🤖 AI Summary
This study addresses the urgent need for digital twin decision-support tools in wastewater treatment plants capable of handling irregularly sampled, missing, heavy-tailed, and zero-inflated sensor data while enabling 12–36 hour planning horizons. To this end, the authors propose the CCSS-RS model, a data-driven open-loop simulation framework that decouples historical state inference from future control and exogenous variable forecasting. The approach integrates typed contextual encoding, gain-weighting mechanisms, semigroup-consistent unfolding, and Student-t barrier outputs within a continuous-time state-space formulation inspired by neural differential equations, thereby achieving context-aware probabilistic forecasting.

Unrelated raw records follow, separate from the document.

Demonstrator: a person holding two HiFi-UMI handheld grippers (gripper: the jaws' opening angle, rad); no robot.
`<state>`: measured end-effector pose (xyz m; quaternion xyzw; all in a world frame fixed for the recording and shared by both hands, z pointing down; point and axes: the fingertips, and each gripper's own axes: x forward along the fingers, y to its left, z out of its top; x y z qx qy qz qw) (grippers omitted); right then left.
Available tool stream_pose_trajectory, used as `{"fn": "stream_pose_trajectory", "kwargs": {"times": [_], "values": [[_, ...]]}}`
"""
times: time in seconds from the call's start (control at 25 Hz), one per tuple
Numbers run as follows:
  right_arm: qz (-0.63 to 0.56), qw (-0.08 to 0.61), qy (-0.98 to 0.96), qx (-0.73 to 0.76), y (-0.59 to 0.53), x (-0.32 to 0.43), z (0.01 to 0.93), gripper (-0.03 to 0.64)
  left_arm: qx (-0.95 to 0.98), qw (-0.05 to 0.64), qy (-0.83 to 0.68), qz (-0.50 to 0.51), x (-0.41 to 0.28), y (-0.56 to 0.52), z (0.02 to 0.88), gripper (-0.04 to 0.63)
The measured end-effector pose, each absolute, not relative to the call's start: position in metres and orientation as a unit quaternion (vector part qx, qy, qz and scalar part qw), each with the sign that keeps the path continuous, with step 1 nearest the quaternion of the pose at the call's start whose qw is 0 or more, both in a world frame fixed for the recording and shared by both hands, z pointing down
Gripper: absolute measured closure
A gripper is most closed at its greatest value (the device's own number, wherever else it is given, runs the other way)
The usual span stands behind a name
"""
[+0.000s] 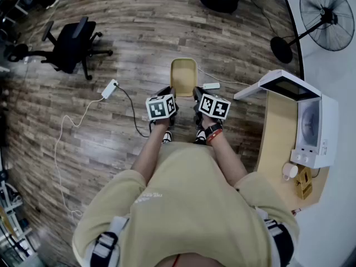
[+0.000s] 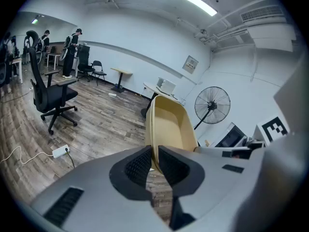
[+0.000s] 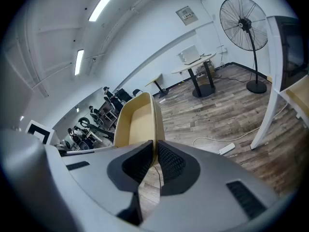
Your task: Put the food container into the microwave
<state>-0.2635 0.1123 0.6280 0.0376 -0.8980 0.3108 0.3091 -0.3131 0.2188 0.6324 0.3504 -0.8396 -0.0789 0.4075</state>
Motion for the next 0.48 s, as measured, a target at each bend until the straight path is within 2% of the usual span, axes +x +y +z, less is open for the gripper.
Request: {"fn": "stream_pose_trajectory", "kwargs": {"times": [0.48], "values": [[0.323, 0.298, -0.894, 0.086, 0.174, -0.261, 0.635, 0.565, 0.386, 0.411, -0.823, -0.066, -0.32, 0.275, 0.635, 0.534]]}}
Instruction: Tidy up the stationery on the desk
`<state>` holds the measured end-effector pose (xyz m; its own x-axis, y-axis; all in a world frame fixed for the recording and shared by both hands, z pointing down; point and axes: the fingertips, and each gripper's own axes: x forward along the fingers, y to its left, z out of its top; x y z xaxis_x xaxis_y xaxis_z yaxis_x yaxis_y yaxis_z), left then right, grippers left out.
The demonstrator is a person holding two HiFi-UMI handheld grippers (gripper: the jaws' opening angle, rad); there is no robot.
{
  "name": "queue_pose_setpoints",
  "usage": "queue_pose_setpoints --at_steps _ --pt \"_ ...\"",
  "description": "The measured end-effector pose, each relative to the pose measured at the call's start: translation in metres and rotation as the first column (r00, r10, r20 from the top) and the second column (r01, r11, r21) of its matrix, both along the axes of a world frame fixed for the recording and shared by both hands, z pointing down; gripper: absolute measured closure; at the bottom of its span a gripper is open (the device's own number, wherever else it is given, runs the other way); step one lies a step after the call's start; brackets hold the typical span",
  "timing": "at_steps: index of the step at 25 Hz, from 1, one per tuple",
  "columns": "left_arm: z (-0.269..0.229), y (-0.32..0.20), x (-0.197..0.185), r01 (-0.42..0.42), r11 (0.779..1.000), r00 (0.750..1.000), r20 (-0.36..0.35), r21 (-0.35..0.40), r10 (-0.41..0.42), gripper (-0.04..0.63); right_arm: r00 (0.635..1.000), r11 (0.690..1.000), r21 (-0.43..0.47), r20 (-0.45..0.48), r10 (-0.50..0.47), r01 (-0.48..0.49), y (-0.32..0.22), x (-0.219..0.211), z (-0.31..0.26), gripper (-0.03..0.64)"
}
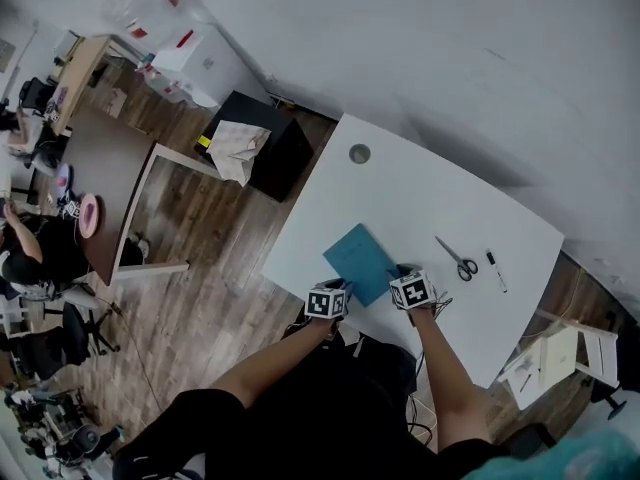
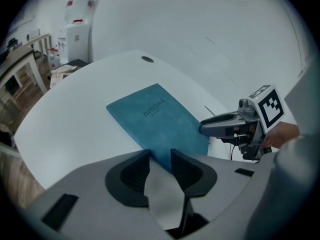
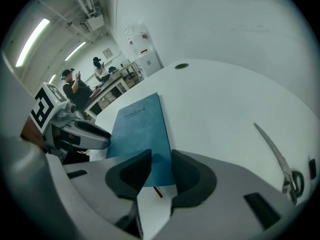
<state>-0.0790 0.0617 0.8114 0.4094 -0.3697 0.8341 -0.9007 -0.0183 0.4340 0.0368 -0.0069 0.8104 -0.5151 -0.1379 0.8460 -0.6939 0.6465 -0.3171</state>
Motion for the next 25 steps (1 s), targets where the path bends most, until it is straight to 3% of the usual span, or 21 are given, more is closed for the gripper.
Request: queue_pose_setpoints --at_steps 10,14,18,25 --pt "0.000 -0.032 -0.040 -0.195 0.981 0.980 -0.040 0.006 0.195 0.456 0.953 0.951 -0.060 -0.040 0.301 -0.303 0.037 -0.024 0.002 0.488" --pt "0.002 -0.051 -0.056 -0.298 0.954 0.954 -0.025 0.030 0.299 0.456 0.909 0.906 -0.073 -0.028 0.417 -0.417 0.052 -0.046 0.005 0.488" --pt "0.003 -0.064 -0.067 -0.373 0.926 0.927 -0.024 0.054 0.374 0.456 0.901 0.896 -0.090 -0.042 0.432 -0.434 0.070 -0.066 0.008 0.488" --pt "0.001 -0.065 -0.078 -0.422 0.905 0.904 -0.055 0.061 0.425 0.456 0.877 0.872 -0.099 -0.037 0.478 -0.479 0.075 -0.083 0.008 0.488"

Evaluated on the Avedøre benchmark, the model achieves an RMSE of 0.696, representing a 40–46% improvement over Neural CDE baselines, and demonstrates robust performance across multiple operational scenarios.
📝 Abstract
Wastewater treatment plants (WWTPs) need digital-twin-style decision support tools that can simulate plant response under prescribed control plans, tolerate irregular and missing sensing, and remain informative over 12-36 h planning horizons. Meeting these requirements with full-scale plant data remains an open engineering-AI challenge. We present CCSS-RS, a controlled continuous-time state-space model that separates historical state inference from future control and exogenous rollout. The model combines typed context encoding, gain-weighted forcing of prescribed and forecast drivers, semigroup-consistent rollouts, and Student-t plus hurdle outputs for heavy-tailed and zero-inflated WWTP sensor data. On the public Avedøre full-scale benchmark, with 906,815 timesteps, 43% missingness, and 1-20 min irregular sampling, CCSS-RS achieves RMSE 0.696 and CRPS 0.349 at H=1000 across 10,000 test windows. This reduces RMSE by 40-46% relative to Neural CDE baselines and by 31-35% relative to simplified internal variants. Four case studies using a frozen checkpoint on test data demonstrate operational value: oxygen-setpoint perturbations shift predicted ammonium by -2.3 to +1.4 over horizons 300-1000; a smoothed setpoint plan ranks first in multi-criterion screening; context-only sensor outages raise monitored-variable RMSE by at most 10%; and ammonium, nitrate, and oxygen remain more accurate than persistence throughout the rollout. These results establish CCSS-RS as a practical learned simulator for offline scenario screening in industrial wastewater treatment, complementary to mechanistic models.